(What is required) Search the listing below for lines that hold the word "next", and report only how many there are.

((

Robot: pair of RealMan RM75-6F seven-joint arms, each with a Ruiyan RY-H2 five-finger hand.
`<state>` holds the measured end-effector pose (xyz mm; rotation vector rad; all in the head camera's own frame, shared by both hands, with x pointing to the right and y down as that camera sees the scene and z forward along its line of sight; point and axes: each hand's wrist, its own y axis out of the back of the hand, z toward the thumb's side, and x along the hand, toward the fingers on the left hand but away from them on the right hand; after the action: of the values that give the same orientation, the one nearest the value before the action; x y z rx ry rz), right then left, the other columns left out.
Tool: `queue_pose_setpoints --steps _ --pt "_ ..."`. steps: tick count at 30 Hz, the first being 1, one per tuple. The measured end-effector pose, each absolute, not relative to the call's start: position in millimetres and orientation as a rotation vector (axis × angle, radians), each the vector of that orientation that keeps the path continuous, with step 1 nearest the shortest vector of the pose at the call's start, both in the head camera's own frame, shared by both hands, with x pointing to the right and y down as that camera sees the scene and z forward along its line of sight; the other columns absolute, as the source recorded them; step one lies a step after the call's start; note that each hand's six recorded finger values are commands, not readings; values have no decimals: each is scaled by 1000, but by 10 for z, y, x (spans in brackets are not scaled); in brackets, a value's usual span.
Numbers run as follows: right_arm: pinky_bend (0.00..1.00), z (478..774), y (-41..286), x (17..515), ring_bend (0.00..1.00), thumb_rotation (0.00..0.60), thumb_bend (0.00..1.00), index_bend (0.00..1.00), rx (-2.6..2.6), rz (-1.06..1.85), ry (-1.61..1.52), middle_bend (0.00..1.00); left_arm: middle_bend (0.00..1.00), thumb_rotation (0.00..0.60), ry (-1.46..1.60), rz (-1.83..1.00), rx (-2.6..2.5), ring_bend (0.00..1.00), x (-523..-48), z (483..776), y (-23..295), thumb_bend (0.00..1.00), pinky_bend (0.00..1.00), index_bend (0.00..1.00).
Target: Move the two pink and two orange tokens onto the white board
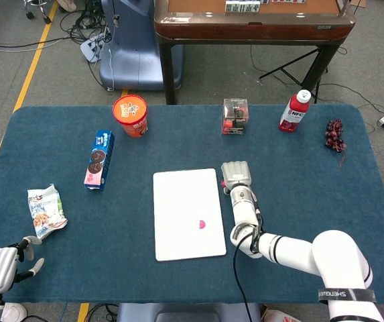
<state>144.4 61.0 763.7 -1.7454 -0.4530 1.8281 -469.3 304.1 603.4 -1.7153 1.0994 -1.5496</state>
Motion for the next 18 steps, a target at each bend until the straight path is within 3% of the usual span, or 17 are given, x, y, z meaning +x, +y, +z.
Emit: queue_pose_setpoints --steps 18 --pt "1000 7671 641 1465 1000 600 261 512 -1718 1825 -440 1000 647 600 1096 -1553 -1724 638 -4681 6057 3067 281 784 511"
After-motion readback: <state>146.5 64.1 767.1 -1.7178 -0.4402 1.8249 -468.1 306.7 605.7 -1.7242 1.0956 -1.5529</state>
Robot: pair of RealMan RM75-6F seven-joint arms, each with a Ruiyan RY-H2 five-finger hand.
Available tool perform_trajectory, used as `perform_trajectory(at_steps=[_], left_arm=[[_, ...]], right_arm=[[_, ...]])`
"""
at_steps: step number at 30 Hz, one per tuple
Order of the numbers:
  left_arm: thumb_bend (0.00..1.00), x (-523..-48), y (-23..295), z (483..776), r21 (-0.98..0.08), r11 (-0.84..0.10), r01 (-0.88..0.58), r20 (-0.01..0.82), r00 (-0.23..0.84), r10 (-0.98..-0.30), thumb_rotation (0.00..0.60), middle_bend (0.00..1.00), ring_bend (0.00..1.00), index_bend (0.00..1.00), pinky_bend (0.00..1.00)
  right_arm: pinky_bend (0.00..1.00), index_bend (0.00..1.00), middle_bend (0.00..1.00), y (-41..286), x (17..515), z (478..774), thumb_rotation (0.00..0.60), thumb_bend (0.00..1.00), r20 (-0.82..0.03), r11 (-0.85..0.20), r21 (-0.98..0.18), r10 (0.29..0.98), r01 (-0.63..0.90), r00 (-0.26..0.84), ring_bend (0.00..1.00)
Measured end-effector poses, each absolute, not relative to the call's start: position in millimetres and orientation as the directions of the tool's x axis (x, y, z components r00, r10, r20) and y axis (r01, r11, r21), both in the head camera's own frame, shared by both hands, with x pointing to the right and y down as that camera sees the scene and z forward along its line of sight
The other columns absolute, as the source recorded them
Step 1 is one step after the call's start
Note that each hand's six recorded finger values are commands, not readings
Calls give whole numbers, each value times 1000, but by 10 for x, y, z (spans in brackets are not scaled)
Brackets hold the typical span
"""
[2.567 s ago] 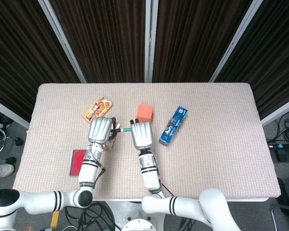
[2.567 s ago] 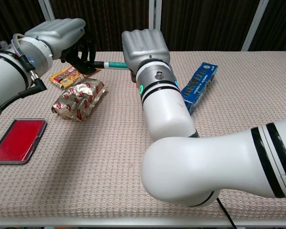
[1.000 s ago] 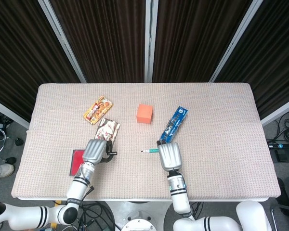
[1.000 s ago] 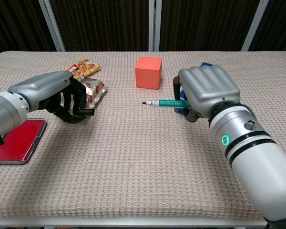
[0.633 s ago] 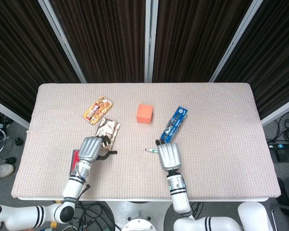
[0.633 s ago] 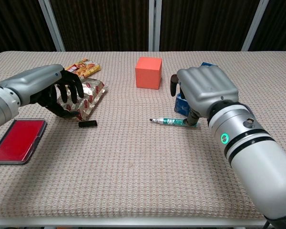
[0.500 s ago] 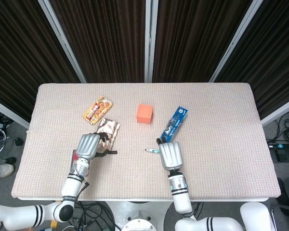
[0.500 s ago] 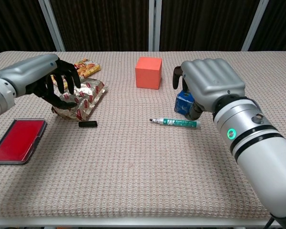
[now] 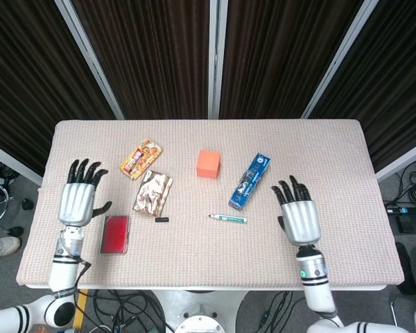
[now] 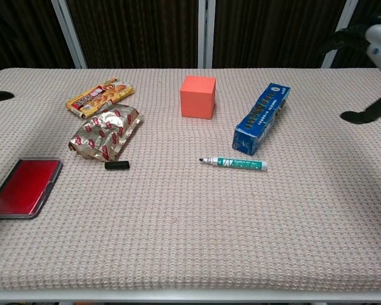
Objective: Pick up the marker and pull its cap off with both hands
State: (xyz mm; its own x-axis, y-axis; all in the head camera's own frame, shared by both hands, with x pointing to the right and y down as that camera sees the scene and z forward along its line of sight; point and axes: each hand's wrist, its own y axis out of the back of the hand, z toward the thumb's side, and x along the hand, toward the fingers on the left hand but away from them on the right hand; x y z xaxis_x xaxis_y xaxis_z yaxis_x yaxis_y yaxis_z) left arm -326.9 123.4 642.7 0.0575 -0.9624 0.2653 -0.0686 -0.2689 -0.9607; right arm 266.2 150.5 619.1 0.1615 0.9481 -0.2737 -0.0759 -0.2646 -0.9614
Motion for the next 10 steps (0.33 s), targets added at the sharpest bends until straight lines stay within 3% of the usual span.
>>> perform_trajectory(at_steps=[4, 10], left_arm=[[99, -3531, 1556, 6390, -961, -275, -11, 275, 12, -961, 600, 134, 52, 174, 35], [95, -3846, 2060, 6446, -940, -341, 21, 339, -62, -939, 600, 134, 52, 170, 35]], right_arm=[[0, 9, 59, 1744, 3068, 6171, 600, 39, -345, -332, -937, 928, -107, 139, 0], [0, 0, 23, 2033, 3461, 6335, 600, 36, -418, -416, -908, 906, -50, 58, 0]])
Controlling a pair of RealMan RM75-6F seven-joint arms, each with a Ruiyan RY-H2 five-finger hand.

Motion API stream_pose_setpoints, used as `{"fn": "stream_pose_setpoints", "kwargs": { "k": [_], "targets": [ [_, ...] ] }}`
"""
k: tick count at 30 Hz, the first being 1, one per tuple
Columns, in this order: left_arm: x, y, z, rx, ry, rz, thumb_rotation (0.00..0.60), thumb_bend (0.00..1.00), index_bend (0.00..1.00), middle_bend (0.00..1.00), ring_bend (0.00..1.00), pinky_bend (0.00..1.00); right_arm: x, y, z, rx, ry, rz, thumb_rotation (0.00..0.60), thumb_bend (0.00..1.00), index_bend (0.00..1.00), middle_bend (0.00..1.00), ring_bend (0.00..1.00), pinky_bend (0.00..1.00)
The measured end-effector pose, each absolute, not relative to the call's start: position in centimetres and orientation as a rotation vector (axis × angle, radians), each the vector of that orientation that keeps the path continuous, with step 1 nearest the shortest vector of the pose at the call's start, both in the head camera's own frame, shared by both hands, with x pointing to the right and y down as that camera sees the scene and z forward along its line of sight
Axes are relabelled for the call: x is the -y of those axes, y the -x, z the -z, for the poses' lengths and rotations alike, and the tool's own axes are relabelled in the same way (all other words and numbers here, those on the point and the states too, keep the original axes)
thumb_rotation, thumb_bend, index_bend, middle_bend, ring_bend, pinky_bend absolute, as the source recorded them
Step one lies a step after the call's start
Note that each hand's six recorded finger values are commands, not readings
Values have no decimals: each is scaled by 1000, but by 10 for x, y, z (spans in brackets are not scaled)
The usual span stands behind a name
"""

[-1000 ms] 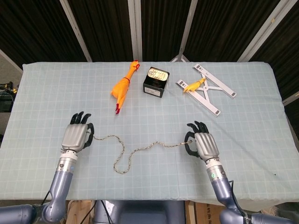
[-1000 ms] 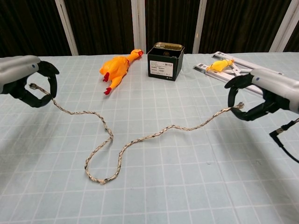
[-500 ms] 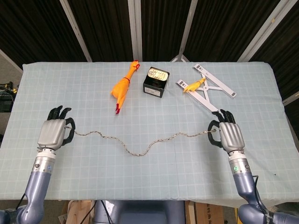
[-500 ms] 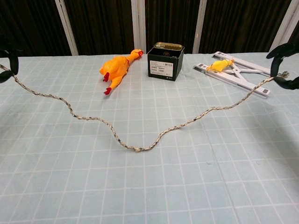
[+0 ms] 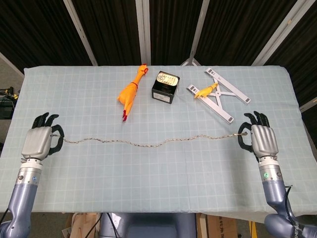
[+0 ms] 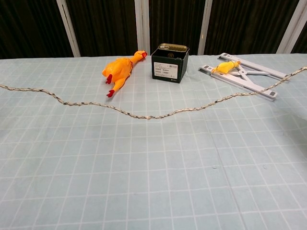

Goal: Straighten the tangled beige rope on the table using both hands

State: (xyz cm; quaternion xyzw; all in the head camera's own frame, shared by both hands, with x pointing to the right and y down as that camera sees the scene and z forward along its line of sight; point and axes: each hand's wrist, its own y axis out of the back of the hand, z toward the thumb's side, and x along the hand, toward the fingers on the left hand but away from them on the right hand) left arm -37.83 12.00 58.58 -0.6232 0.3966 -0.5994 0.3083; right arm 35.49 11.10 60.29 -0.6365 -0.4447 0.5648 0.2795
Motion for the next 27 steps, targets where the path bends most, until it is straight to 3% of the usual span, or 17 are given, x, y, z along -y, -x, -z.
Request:
{"fn": "stream_pose_setpoints", "kwargs": {
  "k": [27],
  "targets": [
    [-145, 398, -613, -994, 1649, 1671, 600, 625, 609, 123, 0, 0, -133, -407, -623, 1206, 1663, -1653, 600, 494, 621, 196, 0, 0]
  ]
}}
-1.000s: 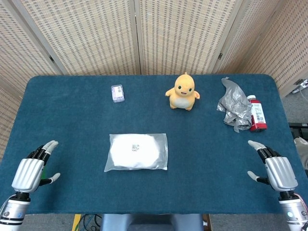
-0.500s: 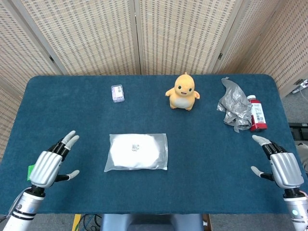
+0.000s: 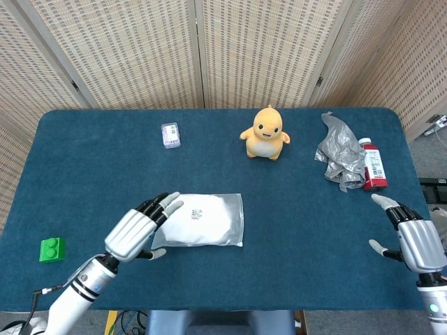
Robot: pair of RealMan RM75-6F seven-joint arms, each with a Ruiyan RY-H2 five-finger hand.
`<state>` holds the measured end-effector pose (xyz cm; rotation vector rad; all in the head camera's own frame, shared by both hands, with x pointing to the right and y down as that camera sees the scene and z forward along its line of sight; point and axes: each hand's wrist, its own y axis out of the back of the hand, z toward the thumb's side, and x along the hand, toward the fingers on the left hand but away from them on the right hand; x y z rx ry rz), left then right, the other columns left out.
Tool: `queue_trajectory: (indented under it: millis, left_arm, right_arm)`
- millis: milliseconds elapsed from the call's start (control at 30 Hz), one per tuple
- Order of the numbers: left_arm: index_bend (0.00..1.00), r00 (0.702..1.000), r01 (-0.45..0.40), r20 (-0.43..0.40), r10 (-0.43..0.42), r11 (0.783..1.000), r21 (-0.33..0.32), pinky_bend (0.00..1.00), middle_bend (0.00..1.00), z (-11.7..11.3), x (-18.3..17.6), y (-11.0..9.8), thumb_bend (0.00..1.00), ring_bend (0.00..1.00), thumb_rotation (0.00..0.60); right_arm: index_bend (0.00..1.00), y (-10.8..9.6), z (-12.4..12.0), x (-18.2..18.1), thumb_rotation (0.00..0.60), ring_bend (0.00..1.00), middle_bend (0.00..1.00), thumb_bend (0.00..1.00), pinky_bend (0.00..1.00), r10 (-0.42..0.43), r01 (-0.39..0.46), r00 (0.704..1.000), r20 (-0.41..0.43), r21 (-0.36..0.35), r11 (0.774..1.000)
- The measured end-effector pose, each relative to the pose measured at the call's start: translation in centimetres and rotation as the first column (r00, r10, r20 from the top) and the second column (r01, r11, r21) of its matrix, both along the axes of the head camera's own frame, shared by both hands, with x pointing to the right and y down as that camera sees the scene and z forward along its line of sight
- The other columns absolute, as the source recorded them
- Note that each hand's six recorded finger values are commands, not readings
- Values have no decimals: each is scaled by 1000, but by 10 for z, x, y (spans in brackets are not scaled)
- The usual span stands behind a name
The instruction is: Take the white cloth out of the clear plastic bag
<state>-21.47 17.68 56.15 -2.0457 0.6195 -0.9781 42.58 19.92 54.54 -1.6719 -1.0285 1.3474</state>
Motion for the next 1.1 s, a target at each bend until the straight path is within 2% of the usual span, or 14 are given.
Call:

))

(Solution to the exercise) 4